La température d’un salarié. En ces temps de déconfinement et de retour progressif dans les locaux des entreprises, la tentation est grande pour l’employeur de soumettre ses salariés à des relevés de température, à des questionnaires ou à des tests médicaux.

Obligation de sécurité et risques de sanctions pénales, civiles et administratives pour l’employeur

L’employeur est en effet tenu à une obligation de sécurité à l’égard des salariés et doit, à ce titre, prendre toutes les mesures visant à assurer la sécurité et protéger la santé physique et mentale des salariés. En relevant les températures et/ou en soumettant les salariés à des questionnaires ou à des tests médicaux, l’employeur espère ainsi se prémunir contre la mise en œuvre de sa responsabilité, mais aussi rassurer les salariés et faciliter ainsi la reprise du travail dans les locaux de l’entreprise alors que de nombreux salariés manifestent leur souhait de poursuivre le télétravail.

Si l’intention est louable, l’employeur peut se mettre à risque en procédant de la sorte et s’expose à d’éventuelles sanctions pénales, civiles et administratives.

La position du Gouvernement sur le sujet est assez tranchée : si des relevés de température peuvent être effectués dans des conditions bien précises, en revanche la pratique des tests est interdite, ce qui n’a pas manqué de provoquer de vifs débats, certains employeurs souhaitant simplement offrir à leurs salariés une possibilité de faire le point sur le statut sérologique. Mais, le soupçon sur la finalité de ces tests pratiqués sous l’égide de l’entreprise n’est jamais bien loin, parfois à juste titre.

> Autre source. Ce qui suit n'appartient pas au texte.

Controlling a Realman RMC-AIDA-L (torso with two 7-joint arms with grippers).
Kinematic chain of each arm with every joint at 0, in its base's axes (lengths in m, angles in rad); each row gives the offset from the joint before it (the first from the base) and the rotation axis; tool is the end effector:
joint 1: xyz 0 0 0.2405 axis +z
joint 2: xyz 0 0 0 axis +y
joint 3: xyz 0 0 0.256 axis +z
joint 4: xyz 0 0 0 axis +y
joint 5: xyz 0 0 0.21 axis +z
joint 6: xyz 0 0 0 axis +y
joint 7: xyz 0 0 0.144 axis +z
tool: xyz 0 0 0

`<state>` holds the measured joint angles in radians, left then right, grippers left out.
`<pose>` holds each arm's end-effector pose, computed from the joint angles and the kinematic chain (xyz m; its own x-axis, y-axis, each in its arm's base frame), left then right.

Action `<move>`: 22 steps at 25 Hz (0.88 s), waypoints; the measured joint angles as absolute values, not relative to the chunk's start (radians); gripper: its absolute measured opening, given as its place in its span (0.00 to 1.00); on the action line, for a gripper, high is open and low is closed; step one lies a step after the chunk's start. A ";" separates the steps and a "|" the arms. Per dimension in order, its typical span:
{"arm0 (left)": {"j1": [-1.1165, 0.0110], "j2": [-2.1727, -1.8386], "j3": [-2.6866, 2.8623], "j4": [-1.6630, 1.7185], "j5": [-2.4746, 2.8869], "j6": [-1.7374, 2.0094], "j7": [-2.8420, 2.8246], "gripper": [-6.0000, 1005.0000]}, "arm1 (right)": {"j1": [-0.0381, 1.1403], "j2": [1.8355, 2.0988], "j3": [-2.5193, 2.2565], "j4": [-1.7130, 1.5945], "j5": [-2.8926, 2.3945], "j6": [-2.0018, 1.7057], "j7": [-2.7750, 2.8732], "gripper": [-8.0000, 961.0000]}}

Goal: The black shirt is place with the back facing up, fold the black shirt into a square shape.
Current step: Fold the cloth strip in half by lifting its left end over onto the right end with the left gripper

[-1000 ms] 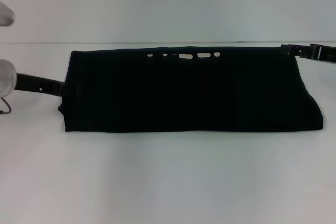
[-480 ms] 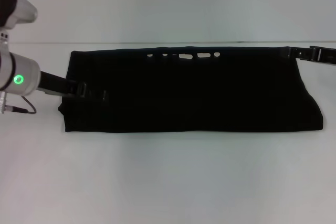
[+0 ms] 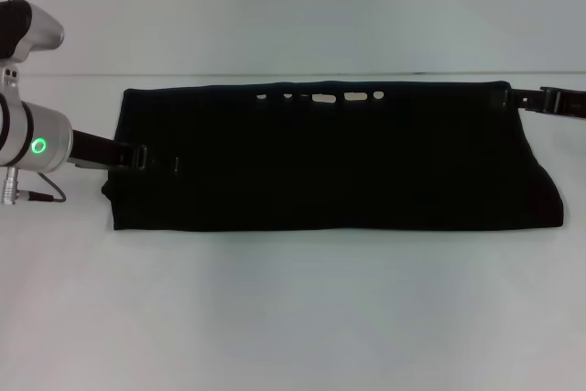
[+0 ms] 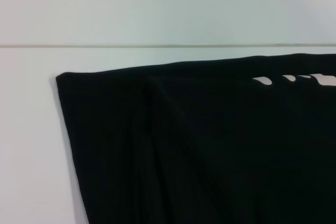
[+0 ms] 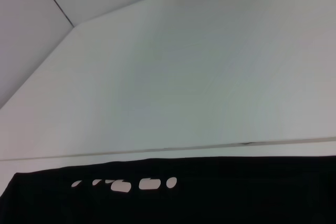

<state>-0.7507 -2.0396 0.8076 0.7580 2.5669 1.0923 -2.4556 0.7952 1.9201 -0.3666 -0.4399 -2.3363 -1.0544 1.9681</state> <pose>-0.2670 0.4255 0.0251 0.4518 0.8265 0.3359 0.8506 -0.2856 -0.4415 0.2908 0.4380 0.0589 0.4280 -0.6744 -0.6016 -0.9038 -0.3182 -0.2864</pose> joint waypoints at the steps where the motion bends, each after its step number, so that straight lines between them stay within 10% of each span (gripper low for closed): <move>1: -0.750 -2.040 0.808 0.756 2.567 1.089 -2.455 0.90 | 0.794 1.921 -0.367 -0.440 -2.336 -1.054 1.968 0.87; 22: -0.751 -2.042 0.812 0.724 2.593 1.063 -2.442 0.89 | 0.788 1.923 -0.368 -0.439 -2.336 -1.054 1.968 0.87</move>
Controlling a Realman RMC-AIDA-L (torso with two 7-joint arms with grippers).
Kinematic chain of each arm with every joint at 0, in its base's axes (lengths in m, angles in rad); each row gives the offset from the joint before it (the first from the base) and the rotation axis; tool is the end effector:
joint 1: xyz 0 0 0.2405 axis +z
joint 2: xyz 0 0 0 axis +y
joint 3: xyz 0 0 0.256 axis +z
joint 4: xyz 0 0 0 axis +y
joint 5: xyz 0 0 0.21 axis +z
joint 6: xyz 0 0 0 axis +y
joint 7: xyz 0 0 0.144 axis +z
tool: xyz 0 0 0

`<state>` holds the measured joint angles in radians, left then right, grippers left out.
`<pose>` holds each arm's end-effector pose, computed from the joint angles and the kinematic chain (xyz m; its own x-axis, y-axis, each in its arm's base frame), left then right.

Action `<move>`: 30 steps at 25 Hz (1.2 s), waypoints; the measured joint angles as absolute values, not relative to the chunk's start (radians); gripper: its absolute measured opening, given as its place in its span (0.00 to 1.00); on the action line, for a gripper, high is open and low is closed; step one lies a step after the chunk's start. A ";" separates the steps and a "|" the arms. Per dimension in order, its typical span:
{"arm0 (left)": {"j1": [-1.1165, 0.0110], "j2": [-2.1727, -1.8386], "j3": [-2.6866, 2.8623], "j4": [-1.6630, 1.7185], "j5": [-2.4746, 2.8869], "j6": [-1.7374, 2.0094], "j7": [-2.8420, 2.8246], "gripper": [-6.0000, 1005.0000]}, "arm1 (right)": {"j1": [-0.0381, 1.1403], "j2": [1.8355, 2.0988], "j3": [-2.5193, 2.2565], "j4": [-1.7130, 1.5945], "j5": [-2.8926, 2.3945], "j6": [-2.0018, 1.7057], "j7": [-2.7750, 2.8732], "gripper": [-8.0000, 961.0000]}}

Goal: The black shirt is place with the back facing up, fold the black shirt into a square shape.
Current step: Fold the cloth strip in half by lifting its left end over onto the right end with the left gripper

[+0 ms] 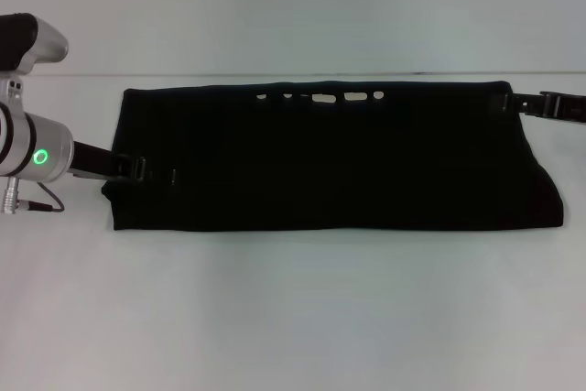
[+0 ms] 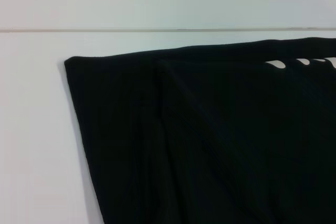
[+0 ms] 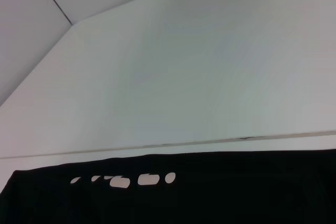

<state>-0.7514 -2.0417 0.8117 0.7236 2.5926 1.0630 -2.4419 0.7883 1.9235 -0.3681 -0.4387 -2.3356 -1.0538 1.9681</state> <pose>-0.2750 0.4229 0.0188 0.4568 0.8334 0.3111 0.8382 -0.2860 -0.4643 0.2933 0.4355 0.0568 0.4219 -0.6794 -0.6003 -0.9066 -0.3128 -0.2832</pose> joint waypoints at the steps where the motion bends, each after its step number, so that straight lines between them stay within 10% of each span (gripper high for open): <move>1: -0.751 -2.042 0.812 0.724 2.593 1.063 -2.440 0.89 | 0.788 1.923 -0.368 -0.439 -2.336 -1.054 1.968 0.87; 12: -0.749 -2.040 0.824 0.724 2.594 1.058 -2.407 0.75 | 0.787 1.923 -0.368 -0.443 -2.334 -1.054 1.968 0.87; 30: -0.750 -2.042 0.825 0.707 2.619 1.020 -2.399 0.05 | 0.780 1.925 -0.368 -0.443 -2.330 -1.054 1.968 0.85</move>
<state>-0.7504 -2.0417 0.8253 0.7069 2.6186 1.0198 -2.3990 0.7797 1.9248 -0.3681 -0.4425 -2.3300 -1.0539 1.9681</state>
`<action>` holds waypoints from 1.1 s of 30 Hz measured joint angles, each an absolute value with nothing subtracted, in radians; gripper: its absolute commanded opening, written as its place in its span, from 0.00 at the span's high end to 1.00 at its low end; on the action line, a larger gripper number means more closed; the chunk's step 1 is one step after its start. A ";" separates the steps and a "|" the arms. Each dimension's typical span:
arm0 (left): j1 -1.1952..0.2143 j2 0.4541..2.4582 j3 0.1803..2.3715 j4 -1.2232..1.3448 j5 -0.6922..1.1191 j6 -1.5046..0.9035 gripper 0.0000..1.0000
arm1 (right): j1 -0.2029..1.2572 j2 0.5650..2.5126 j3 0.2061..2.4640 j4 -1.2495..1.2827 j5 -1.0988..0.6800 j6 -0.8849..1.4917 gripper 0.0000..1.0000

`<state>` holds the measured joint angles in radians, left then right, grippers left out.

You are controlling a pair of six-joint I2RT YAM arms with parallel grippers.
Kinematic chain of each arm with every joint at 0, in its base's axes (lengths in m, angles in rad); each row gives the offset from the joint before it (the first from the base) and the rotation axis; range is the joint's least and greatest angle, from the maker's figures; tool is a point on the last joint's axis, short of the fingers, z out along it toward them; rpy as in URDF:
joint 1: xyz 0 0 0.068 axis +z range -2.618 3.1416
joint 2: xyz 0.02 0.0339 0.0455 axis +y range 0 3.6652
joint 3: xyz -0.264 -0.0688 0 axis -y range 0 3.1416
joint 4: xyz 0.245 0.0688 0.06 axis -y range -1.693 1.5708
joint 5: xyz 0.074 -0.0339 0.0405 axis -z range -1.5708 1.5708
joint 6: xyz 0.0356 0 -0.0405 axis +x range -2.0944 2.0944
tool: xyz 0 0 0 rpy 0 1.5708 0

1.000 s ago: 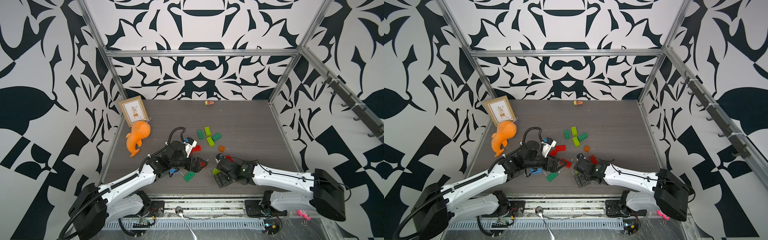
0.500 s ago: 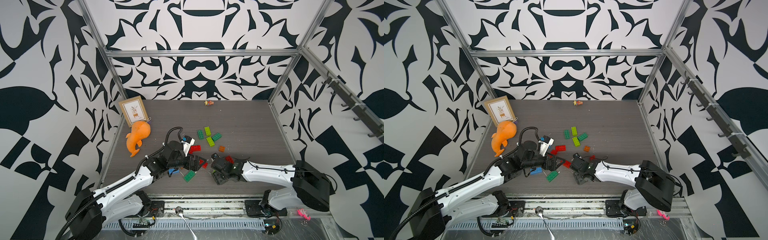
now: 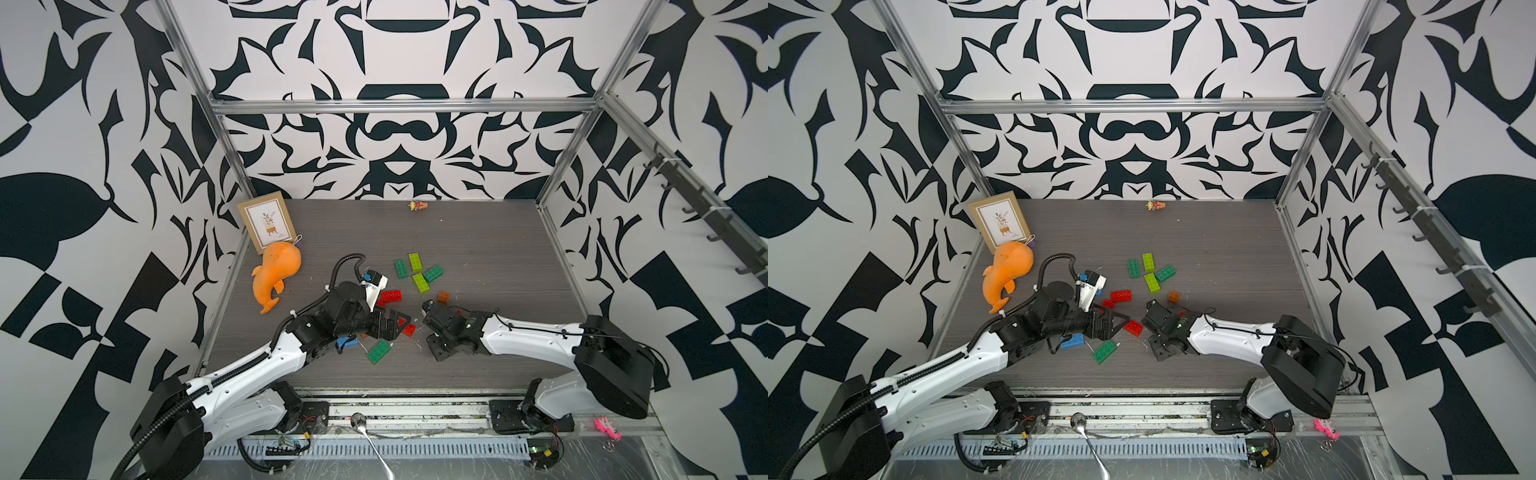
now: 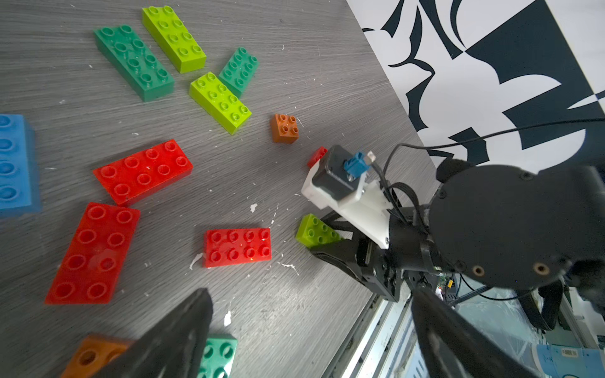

Collecte et traitement des données, droits et devoirs de l’employeur 

Il est intéressant d’examiner cette question du point de la collecte et du traitement des données, la CNIL ayant émis un avis sur ces questions le 7 mai dernier. En effet, les données relatives à l’état de santé d’une personne sont des données dites sensibles qui font l’objet d’une protection particulière : elles sont en principe interdites de traitement afin de garantir le respect de la vie privée des personnes. En l’état du droit, en l’absence de texte l’autorisant expressément, il est donc interdit à l’employeur de collecter les relevés de température des salariés et de les conserver, que ce soit sous format papier ou informatique.
La CNIL précise qu’il est interdit de mettre en place des caméras thermiques qui permettraient de prendre automatiquement la température à l’entrée des locaux. Un employeur peut donc contrôler la température des personnes entrant dans ses locaux, mais il ne peut pas conserver cette donnée dans un fichier afin, par exemple, de démontrer ultérieurement qu’il n’a laissé personne entrer avec de la fièvre.

La CNIL rappelle également que seuls les personnels de santé compétents peuvent collecter et mettre en œuvre des fichiers qui contiendraient des informations sur l’état de santé du salarié ainsi que sur sa vie personnelle, afin de vérifier que ce dernier ou ses proches n’ont pas eu les symptômes du Covid-19 sur les derniers jours.

Les informations relatives à l’état de santé, la situation familiale, les conditions de vie ou les éventuels déplacements du salarié sont des données relevant de sa vie privée. Les résultats des tests médicaux sont soumis au secret médical. L’employeur ne peut donc pas y avoir accès et à fortiori les conserver dans un fichier.

Dans la pratique, on constate en outre qu’il est difficile de poser des questions qui soient totalement pertinentes, eu égard notamment au fait que certains porteurs du Covid-19 sont asymptomatiques et peuvent donc répondre en toute bonne foi qu’ils ne présentent aucun symptôme, et d’autre part, car il est difficile de tracer la ligne entre ce qui est acceptable et ce qui relève d’une intrusion dans la vie privée, non seulement du salarié mais également de ses proches.

Inciter les employeurs à s’appuyer sur les acteurs de la santé en entreprise

Dans ces conditions, ces mesures semblent finalement plus relever du miroir aux alouettes que de la véritable protection.
Il faut donc inciter les employeurs à s’appuyer sur les acteurs de la santé en entreprise, au premier rang desquels le Médecin du travail, mais également les représentants du personnel afin de mettre en œuvre au sein de l’entreprise de bonnes pratiques permettant d’éviter la propagation du virus et de former le personnel à cet effet. Le management, et notamment le management intermédiaire, doivent être impliqués afin que la mise en œuvre de ces mesures de protection ne reste pas lettre morte.

Enfin, on rappellera que le salarié est aussi acteur de sa propre santé et sécurité et de celles des autres, comme le prévoit l’article L.4122-1 du Code du travail en fonction de sa formation et selon ses possibilités. A chacun d’être responsable, notamment en cas de symptômes avérés de la maladie.